Wednesday nights - Rav Benzion's Tanya shiur..........Please continue to daven for the good health of the Rebbe (Yechiel Michel ben Devorah Leah) and Rebbetzin (Feiga bas Sarah).

Thursday, October 6, 2011

Realistic is Relative (Kol Nidrei 5767)

Often times, in a moment of inspiration and clarity, we vow to better ourselves. When the moment fades and we find ourselves basically back where we started, we can barely imagine how foolish we were to have thought that we could sustain such a high and actually hold to the levels we aspired and committed to. So we get depressed thinking that we are failures, unable to solidify what we believed were genuine feelings of conviction and clarity.

At the start of Yom Kippur, we know “good and well” what may transpire over the course of the next twenty-five hours. We will be moved. Our souls will be tugged at. We will yearn to be better and to reclaim our rightful place as children in their Father’s embrace. We may throw caution to the wind and say, “I don’t care about my limitations! I need to come home! There is nothing that is too much!” And we will invariably commit to something very lofty or pledge to never or always do something, setting ourselves up for failure as soon as Neila is over. While we must never condemn these kabalos (resolutions) for they are the product of the most authentic moments of a Jew’s life, we must still be prepared to successfully navigate the aftermath when we rediscover our limitations.

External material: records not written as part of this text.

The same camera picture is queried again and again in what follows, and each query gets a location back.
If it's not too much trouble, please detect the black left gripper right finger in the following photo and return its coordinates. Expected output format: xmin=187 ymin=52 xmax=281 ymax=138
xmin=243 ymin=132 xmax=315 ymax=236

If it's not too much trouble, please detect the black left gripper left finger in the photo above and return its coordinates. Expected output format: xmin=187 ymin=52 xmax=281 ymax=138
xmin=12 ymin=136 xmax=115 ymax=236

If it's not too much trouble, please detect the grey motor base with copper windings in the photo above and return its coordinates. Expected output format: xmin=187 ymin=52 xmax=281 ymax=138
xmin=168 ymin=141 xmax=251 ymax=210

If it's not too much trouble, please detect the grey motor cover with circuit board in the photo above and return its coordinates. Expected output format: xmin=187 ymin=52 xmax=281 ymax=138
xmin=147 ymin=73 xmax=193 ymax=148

This is the idea behind the Kol Nidrei service. Nullifying vows is a rather odd way to start off the holiest day of the year. But in light of the aforementioned, we are not really annulling the promises that we’ve made during the previous year; we did that on Erev Rosh Hashana already. Rather, we are invalidating the vows that we are going to make on this Yom Kippur, as many versions of Kol Nidrei say explicitly, "מיום כפורים זה עד יום הכפורים הבא עלינו לטובה" – “From this Yom Kippur until the next.” We value those moments of "ernstkeit", sincerity and authenticity, where we summon the deepest parts of ourselves and demand perfection and drastic measures; we are going to make those commitments no matter what. We won’t be able to help it; that is the most “realistic” part of us. But, like Rebbe Akiva entering the Pardes, we must be נכנס בשלום – we must enter into this endeavor with a wholesome approach, at peace. We must be cognizant of having to face the morning after and we can thereby be יצא בשלום – we can leave in peace. Hopefully we will make good on some of those promises. By exiting Yom Kippur at peace with our accomplishments over the day and knowing who we will have to face in the mirror the next morning, we will be able to work on the more realistic, viable goals. And we will definitely also benefit immeasurably by being able to recall those truest moments of longing and closeness and those memories will give us the fortitude and courage requisite to push through the more challenging seasons of the year.